Os protagonistas da época foram Edward Bernays (publicista – 1891/1995), um dos maiores relações públicas da história (sobrinho de Freud) e Anna Freud (1895-1982), líder do movimento psicanalítico. Ambos tiveram papéis importantes junto às autoridades, a CIA, além do varejo e da indústria americanas. Anna, em razão do compromisso selado com seu pai, passa a propagar as ideias psicanalíticas pelo Novo Mundo. Sua missão foi além de levar o legado freudiano para um lugar seguro, onde pôde também fornecer suas próprias teorias e descobertas experimentais aos neofreudianos. Especializando-se no tratamento analítico infantil, foi uma grande estudiosa da personalidade a partir do desenvolvimento do ego com ênfase no ID (isso), fundando a chamada “Psicologia do Ego”.

Em Psicologia das Massas e Análise do Eu (1921), Freud faz uma releitura da obra do antropólogo Gustave Le Bon: “(…) um indivíduo pode ser colocado em um estado tal que, tendo perdido sua personalidade consciente, ele obedece a todas as sugestões do operador que o fez perdê-la e comete os atos mais contrários ao seu caráter e aos seus hábitos”. Esse indivíduo torna-se assim, um autômato destituído da sua própria vontade, diante de sua posição dentro do rebanho, numa massa, com a ilusão de uma força ilimitada e de um perigo imbatível. Diante deste quadro, impossível não lembrar o papel violento exercido por torcidas organizadas, facções criminosas e, até mesmo, o cenário político recente em nosso país.

Se por um lado, as massas aglutinadas parecem unificar uma identidade, tem-se a impressão que, na vida singular, os rumos levam a lugares diferentes. No apogeu de uma época, meado do século XX, tratou-se da construção do modo de vida americano regulado pela publicidade, mídia de massa, consumo e de uma cultura estabelecida pelo ego. Os filhos da psicanalista americana Dorothy Burlinghon, analisados nos anos 1930 por sua companheira Anna Freud, voltaram já adultos para Londres, depois de uma vivência nos EUA. Com problemas na vida adulta e em seus casamentos, Bob enfrenta o alcoolismo e Mabbie Burlinghon crises de angústia.
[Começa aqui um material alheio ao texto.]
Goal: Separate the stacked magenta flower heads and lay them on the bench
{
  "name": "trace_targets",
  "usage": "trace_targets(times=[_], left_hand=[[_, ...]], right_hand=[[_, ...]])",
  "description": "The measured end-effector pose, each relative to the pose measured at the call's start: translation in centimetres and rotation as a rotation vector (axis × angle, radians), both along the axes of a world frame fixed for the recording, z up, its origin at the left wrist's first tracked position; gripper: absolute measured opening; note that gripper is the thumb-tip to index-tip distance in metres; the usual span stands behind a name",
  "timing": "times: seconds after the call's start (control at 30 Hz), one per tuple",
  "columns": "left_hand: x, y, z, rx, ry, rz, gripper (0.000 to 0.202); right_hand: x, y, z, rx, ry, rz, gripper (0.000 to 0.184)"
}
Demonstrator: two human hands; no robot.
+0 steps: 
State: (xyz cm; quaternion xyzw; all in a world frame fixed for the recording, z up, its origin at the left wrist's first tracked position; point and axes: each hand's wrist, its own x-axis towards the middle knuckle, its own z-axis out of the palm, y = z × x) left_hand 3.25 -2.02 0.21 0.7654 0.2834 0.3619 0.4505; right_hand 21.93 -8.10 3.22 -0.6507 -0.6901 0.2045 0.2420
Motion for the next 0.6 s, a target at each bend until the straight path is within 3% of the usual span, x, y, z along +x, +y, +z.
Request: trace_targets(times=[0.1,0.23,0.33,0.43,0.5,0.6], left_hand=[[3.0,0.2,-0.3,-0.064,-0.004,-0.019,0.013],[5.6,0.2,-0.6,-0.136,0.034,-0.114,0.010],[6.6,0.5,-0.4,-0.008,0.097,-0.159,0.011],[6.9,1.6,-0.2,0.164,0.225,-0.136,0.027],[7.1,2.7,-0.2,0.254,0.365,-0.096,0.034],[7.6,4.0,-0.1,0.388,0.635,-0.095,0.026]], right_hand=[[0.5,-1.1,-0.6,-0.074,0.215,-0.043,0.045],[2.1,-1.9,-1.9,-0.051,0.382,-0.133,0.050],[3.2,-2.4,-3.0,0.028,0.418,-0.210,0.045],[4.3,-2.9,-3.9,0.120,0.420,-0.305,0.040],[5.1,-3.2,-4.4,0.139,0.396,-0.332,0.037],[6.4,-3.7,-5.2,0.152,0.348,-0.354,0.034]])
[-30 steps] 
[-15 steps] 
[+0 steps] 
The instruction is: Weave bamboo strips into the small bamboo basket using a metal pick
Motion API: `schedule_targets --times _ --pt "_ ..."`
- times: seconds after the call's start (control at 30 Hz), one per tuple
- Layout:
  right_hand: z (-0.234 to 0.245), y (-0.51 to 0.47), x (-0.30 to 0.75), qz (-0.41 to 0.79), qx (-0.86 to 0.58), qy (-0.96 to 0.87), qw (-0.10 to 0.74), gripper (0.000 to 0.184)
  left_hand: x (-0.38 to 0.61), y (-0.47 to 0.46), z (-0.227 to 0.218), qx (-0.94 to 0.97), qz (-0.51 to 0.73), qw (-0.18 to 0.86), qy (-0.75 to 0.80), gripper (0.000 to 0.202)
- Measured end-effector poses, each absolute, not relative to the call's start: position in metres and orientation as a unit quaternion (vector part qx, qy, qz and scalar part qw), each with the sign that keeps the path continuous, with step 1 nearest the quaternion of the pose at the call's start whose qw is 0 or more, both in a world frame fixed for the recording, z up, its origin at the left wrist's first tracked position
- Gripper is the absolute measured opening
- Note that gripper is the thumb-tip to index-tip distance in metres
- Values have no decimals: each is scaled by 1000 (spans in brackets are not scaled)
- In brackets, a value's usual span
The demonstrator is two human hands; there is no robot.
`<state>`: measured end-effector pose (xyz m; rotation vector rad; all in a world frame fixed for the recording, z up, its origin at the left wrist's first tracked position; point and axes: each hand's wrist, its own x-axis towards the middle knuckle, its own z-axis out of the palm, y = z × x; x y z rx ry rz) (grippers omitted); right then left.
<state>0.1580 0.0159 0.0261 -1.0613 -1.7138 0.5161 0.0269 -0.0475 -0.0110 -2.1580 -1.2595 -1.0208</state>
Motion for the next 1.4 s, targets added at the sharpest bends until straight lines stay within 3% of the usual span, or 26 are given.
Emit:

Se a identificação em massa é paga pelo preço da própria singularidade, parece que algo de um sintoma vem a eclodir nas próximas décadas. No Seminário VII – A Ética da Psicanálise, Lacan diz que sintoma é o retorno, por via de substituição do significante, do que se encontra na ponta da pulsão como seu alvo; portanto, se na tentativa do “controle das forças humanas” pelo ego há algo que sempre escapa, fracassa, tudo o que existe não vive senão na falta-a-ser. Um caldo sociocultural, preenchido pelo desejo artificial, parece não sustentar a demanda de uma sociedade que passa a se constituir com reivindicações e transgressões de sua própria época.
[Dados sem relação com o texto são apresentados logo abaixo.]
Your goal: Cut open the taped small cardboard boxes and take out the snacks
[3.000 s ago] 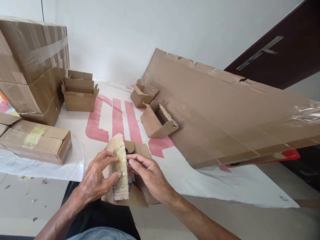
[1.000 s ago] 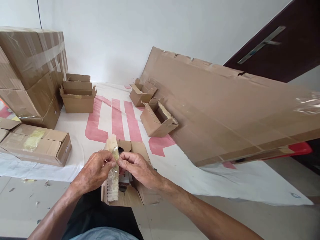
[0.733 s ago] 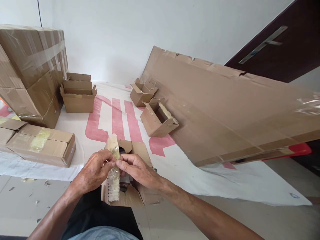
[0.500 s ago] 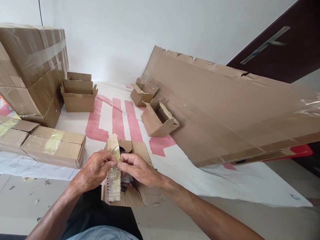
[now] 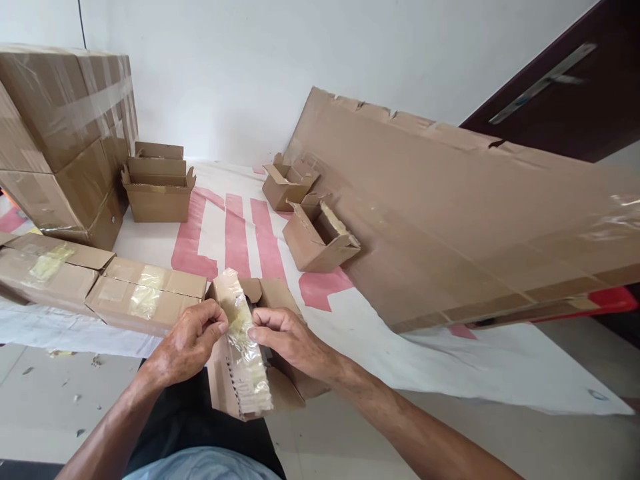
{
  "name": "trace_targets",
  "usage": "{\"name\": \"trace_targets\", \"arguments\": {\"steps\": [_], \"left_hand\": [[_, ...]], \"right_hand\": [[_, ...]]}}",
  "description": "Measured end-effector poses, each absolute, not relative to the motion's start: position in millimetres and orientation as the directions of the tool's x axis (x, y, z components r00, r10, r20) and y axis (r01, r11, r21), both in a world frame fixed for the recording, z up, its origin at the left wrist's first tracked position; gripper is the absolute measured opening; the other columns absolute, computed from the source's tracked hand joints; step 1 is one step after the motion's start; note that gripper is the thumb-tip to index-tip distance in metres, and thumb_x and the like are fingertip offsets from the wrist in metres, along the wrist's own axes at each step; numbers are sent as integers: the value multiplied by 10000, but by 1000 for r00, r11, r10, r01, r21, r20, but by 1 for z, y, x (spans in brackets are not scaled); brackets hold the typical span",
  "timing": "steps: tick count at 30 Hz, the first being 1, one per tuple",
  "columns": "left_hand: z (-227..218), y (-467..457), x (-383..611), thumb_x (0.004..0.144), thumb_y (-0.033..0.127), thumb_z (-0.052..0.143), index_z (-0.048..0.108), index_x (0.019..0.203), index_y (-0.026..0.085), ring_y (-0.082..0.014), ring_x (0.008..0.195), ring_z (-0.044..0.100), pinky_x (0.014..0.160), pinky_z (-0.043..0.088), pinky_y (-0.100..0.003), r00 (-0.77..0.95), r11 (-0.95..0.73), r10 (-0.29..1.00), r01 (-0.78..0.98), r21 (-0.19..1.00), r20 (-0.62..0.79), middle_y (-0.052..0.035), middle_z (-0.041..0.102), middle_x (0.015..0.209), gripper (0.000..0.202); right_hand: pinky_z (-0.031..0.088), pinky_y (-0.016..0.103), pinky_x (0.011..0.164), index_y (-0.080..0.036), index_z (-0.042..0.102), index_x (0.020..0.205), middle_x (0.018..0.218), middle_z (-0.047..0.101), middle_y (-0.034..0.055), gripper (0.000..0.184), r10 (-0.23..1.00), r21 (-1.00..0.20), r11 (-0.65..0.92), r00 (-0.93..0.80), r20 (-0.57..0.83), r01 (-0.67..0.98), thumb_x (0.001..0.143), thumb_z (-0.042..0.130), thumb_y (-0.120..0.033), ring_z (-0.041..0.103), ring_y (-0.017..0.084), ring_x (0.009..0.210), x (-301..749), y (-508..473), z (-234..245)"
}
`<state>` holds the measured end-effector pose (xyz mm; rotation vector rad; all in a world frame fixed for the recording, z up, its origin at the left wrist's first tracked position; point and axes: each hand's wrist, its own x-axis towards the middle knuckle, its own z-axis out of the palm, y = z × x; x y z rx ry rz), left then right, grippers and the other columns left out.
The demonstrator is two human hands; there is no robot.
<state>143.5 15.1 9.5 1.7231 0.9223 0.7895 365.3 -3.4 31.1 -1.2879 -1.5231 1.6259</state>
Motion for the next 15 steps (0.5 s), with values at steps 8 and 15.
{"name": "trace_targets", "arguments": {"steps": [8, 15], "left_hand": [[21, 1, 159, 915, 524, 698, 596, 899, 210, -198, 834, 579, 767, 435, -316, 395, -255, 912, 336, 907, 110, -13, 632, 873, 331], [24, 3, 173, 957, 257, 536, 497, 705, 205, -159, 707, 504, 678, 377, -296, 453, -362, 876, 396, 844, 163, 7, 551, 728, 261]], "right_hand": [[273, 267, 560, -222, 430, 664, 643, 377, -67, 389, 918, -967, -111, -348, -189, 231, 850, 675, -460, 317, 103, 608, 371, -7, 28], [295, 266, 586, -220, 447, 702, 689, 385, -57, 407, 900, -968, -74, -403, -168, 238, 883, 653, -521, 326, 111, 642, 373, -9, 30]]}}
Há algo que se encontra muito além da questão cultural, capaz de gerar o mal-estar na contemporaneidade?

Marie-Hélène Brousse em sua obra O Inconsciente é a Política, diz que não devemos considerar os modos de gozo antigos, melhores que os atuais, e alerta no sentido mais genuíno da psicanálise, que se encontra na família a origem da patogenia.